After seven weeks of visiting places that remind us of America’s problems (prison, homeless camp, lynching site) we decide to search for places that are helping to solve the country’s problems.
We discover Baby Steps, a nonprofit founded in 2003 by William Raspberry, a retired Pulitzer Prize-winning Washington Post syndicated columnist, in his hometown of Okolona, Mississippi, which is mostly black and mostly poor.
We interview Carla James, the Baby Steps site director in Okolona, who requires more than a half hour to describe all of the Baby Steps projects and programs. Baby Steps annually teaches more than 250 parents and children, in a town of 3,500, how to prepare for the first years of school.

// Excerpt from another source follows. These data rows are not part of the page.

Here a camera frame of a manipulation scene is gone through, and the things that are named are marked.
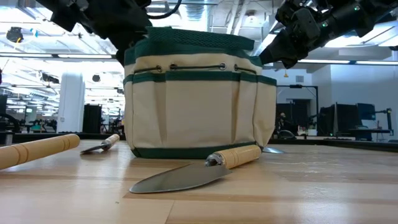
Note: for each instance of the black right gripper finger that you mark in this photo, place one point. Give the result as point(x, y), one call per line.
point(283, 49)

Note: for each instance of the black monitor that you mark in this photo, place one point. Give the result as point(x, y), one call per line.
point(340, 119)

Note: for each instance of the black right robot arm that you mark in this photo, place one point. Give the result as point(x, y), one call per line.
point(342, 15)

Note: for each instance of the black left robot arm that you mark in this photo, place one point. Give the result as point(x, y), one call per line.
point(62, 12)

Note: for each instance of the white pillar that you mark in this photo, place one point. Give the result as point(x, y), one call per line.
point(71, 102)

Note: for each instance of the beige and green gardening bag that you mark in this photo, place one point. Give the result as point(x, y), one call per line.
point(199, 115)

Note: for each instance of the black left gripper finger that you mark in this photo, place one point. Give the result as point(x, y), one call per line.
point(121, 46)

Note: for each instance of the blue monitor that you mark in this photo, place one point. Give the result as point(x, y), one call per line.
point(366, 112)

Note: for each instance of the black cabinet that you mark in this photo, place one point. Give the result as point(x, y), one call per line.
point(92, 119)

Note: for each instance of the black monitor stand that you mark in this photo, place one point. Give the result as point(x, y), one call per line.
point(388, 119)

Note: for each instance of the person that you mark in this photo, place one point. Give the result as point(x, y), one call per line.
point(282, 122)

But Baby Steps goes beyond early-education home visits and counseling that help parents improve their children’s reading and other skills. Through partnerships with the Okolona School District, three early childcare centers, community service agencies, the National Council of Negro Women and other organizations, Baby Steps provides holistic help.
James describes tax services for low-income families, advice on social security and Medicaid, and dental, medical and pharmacy programs. She almost frowns as she struggles to remember every service that Baby Steps provides.
But she brightens as she recalls individual cases of black, white and Hispanic children she has helped. “It’s not just a job, it’s a life to me,” she says.